The signature 212 stored within the SMRAM 206 cannot be read in advance by user software or malicious software since the storage represented by the SMRAM 206 cannot be accessed other than during the system management mode of operation.
It is to be appreciated that the combination of an uninterruptible SMM routine including a hashing or decryption algorithm 210, an encrypted Master Boot Record 120, which is related to the BIOS code, and the BIOS code 124 including a signature 208, ensures that the Master Boot Record 120 can only be used by an authorized BIOS. This ensures that the hardware platform is tied to the BIOS. Hence, use of the hardware platform is restricted to the purpose for which it was sold or licensed.
Although the above embodiment has been described with reference to the ICH2 generating the SMI, embodiments are not limited to such an arrangement. Embodiments can be realized in which additional logic is provided to generate a SMI upon detection of any activity on, for example, the address bus to the HDD 112 or the address bus between the ICH2 106 and the IDE controller 110.

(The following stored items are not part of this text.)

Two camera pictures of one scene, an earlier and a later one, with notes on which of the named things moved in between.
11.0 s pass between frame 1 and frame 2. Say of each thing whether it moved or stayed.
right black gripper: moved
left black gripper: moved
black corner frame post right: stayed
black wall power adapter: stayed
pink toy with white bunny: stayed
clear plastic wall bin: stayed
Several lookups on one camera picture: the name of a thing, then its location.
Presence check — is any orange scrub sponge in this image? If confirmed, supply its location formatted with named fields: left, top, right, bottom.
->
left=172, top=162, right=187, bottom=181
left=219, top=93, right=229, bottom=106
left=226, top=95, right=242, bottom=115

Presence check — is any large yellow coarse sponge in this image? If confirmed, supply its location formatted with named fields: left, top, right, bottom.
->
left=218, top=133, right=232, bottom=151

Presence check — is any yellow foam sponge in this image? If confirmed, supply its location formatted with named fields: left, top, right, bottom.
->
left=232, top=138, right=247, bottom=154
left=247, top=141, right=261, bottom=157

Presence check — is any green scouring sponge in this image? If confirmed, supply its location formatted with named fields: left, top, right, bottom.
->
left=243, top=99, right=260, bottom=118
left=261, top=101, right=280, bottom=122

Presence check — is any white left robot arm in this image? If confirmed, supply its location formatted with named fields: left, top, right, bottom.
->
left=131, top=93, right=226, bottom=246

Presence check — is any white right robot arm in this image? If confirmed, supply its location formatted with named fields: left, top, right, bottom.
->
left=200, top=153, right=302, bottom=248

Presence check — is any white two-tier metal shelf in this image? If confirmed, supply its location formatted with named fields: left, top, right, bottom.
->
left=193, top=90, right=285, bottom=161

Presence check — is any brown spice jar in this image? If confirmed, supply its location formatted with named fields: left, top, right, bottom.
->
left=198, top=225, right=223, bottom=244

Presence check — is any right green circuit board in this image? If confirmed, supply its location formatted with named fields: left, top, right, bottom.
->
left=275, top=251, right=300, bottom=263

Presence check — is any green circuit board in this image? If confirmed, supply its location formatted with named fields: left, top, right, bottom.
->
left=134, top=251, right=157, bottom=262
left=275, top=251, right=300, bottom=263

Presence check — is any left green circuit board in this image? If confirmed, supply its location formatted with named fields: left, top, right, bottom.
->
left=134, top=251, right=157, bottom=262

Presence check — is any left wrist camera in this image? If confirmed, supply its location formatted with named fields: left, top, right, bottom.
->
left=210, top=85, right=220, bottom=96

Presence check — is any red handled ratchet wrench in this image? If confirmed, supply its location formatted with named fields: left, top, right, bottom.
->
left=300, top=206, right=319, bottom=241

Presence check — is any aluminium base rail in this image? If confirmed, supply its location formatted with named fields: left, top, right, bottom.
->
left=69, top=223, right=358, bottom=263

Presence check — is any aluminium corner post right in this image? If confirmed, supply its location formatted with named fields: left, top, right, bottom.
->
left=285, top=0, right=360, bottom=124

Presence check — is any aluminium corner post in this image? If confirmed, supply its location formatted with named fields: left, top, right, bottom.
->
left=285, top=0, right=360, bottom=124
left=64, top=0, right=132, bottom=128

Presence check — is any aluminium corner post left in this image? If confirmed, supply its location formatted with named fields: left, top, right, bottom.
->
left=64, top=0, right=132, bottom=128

While the preferred embodiment has been described with reference to protecting a computer system hardware platform against hacking, the principles of the present invention are applicable equally to the protection of any hardware platform such as, for example, a scanner, an external HDD or other device having initialization data. Still further, the non-volatile storage can be a solid state storage such as a flash memory.
It will be appreciated that the above embodiment disables the interrupt trap once the BIOS has been determined to be authorized. However, embodiments can be realized in which the interrupt trap is permanently enabled and all or selected software executed by the computer system 101 must be authorized.

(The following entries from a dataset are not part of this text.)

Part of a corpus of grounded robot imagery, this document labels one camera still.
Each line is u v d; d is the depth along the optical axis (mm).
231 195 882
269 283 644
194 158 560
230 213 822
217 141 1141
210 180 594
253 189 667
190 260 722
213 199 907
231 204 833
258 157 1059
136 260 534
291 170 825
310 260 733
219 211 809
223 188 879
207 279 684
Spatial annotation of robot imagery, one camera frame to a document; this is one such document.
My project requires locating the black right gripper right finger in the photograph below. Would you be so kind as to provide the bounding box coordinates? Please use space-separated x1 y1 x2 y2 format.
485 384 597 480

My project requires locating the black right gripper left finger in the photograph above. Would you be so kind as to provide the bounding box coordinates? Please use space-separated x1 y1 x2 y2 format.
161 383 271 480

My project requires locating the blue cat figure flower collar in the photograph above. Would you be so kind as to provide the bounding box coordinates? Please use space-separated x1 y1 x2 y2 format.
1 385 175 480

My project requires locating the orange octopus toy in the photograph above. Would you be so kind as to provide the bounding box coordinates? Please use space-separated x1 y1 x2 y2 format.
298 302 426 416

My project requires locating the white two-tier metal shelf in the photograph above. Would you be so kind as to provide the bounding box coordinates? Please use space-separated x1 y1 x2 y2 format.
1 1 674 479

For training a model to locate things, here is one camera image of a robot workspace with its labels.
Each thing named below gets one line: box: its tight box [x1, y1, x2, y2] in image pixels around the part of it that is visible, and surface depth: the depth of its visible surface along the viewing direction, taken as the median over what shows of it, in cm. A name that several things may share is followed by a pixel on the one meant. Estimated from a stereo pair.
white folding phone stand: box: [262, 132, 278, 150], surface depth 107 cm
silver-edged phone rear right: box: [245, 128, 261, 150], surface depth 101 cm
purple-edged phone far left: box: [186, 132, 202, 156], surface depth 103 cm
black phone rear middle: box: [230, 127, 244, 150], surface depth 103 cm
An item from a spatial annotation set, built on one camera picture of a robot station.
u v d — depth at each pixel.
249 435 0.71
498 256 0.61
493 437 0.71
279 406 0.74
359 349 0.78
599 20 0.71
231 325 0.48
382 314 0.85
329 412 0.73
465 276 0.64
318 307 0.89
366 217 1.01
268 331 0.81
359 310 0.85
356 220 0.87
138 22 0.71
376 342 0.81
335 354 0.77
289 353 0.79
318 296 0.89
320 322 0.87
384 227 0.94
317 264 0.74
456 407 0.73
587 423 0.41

Furthermore, it will be appreciated from the above that the encrypted MBR is not overwritten with the decrypted BIOS. Therefore, the security measures represented by embodiments of the present invention will be in effect the next time the computer system 101 is booted. This mode of operation is preferred to one in which the decrypted MBR is written to the HDD to allow future access. Once the decrypted MBR has been written to the HDD, the protection afforded by the embodiments of the present invention is removed, in the absence of writing the encrypted MBR at some point in time before shut down.
Attention is directed to all papers and documents which are filed concurrently with or previous to this specification in connection with this application and which are open to public inspection with this specification, and the contents of all such papers and documents are incorporated herein by reference.
All of the features disclosed in this specification (including any accompanying claims, abstract and drawings) might be replaced by alternative features serving the same, equivalent or similar purpose unless expressly stated otherwise. Thus, unless expressly stated otherwise, each feature disclosed is one example only of a generic series of equivalent or similar features.
The invention is not restricted to the details of any of the foregoing embodiments. The invention extends to any novel one, or any novel combination, of the features disclosed in this specification (including any accompanying claims, abstract, and drawings), or to any novel combination, of the steps of any method or process so disclosed.